Heute stellte uns Bundesverkehrsminister Alexander Dobrindt den Referentenentwurf seines Hauses zum neuen Bundesverkehrswegeplan (BVWP) vor. Er umfasst sowohl anfallende Erhaltungs- und Ersatzinvestitionen als auch Aus- und Neubauprojekte, die der Bund bis zum Jahre 2030 verwirklichen will. Für letztere Kategorie wurden ca. 1500 Projektvorschläge für Bundesfernstraßen bis Anfang 2014 eingereicht. Für den Neu- und Ausbau von Straßen plant der Bund rund 50 Milliarden Euro ein. Die Anmeldungen sind von unabhängigen Ingenieurbüros zunächst einer Plausibilitätsprüfung unterzogen wurden. Bei der anschließenden projektspezifischen Bewertung durch das Bundesministerium für Verkehr und digitale Infrastruktur (BMVI) mit Unterstützung beauftragter externer Gutachter konzentriert sich der BVWP auf die Vorhaben, die großräumig wirksam sind sowie eine wesentlich kapazitätssteigernde bzw. qualitätsverbessernde Wirkung entfalten. Umwelterwägungen fließen bereits in einem frühen Planungsstadium vor der Projektgenehmigung mittels eines Umweltberichts zu den Vorhaben ein.

 

Alle Interessierten können sich im Rahmen der sechswöchigen (läuft ab 21. März) Behörden- und Öffentlichkeitsbeteiligung umfassend mittels des Projektinformationssystems (PRINS) informieren und sich schriftlich oder elektronisch über ein auf der Internetseite des BMVI bereitgestelltes Online-Formular zum Entwurf zu äußern.

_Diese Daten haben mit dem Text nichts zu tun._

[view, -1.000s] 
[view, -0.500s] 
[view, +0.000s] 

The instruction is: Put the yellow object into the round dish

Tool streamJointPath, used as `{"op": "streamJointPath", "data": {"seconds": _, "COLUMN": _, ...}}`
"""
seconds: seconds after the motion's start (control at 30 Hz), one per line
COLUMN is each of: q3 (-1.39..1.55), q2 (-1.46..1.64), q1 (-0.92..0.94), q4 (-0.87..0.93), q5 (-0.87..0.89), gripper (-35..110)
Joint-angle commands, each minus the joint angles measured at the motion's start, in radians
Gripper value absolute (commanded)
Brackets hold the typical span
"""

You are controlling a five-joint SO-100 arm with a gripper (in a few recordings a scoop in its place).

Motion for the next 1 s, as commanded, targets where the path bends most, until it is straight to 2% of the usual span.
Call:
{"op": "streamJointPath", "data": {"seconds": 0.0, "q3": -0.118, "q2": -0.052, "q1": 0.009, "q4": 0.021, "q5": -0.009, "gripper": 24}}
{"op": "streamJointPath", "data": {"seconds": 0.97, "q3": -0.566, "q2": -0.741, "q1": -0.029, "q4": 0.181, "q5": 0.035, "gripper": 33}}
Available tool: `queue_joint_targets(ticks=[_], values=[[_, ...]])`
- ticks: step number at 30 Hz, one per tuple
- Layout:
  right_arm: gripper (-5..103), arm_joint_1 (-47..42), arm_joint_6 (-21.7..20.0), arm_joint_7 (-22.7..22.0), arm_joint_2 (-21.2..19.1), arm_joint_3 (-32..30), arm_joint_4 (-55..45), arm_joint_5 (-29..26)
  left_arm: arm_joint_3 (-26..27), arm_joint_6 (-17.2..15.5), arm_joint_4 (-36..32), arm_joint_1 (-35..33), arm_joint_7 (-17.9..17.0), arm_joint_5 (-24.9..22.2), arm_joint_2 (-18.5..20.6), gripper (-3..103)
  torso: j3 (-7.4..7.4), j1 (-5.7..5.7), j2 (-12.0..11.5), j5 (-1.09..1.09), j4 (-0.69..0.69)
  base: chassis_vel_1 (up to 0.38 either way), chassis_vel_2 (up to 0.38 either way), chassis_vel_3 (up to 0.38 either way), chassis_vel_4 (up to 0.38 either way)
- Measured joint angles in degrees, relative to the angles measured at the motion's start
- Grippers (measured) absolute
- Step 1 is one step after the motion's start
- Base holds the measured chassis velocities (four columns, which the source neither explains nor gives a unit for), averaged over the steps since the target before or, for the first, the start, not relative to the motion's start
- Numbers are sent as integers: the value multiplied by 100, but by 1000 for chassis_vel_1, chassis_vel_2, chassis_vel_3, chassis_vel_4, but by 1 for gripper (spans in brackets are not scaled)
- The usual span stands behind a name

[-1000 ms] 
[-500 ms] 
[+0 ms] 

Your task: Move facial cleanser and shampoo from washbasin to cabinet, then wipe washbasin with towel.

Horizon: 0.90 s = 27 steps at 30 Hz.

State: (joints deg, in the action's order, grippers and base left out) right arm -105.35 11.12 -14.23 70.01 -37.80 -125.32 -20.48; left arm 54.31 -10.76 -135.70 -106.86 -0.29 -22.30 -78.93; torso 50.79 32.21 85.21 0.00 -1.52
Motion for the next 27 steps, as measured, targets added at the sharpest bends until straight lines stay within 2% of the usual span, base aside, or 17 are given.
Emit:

Einzelvorhaben wie die B 6 neu können nicht im Detail diskutiert werden. Es geht ausschließlich um die Frage, ob für ein Projekt ein verkehrlicher Bedarf besteht und wie die Wirkungen für den Gesamtplan sind. Sinnvolle Hinweise wird das BMVI in den BVWP übernehmen. Anschließend wird der überarbeitete BVWP zusammen mit den Ausbaugesetzen dem Bundeskabinett zum Beschluss vorgelegt. Danach folgt das Gesetzgebungsverfahren im Bundestag mit den Detailberatungen im Verkehrsausschuss, voraussichtlich in der zweiten Jahreshälfte 2016.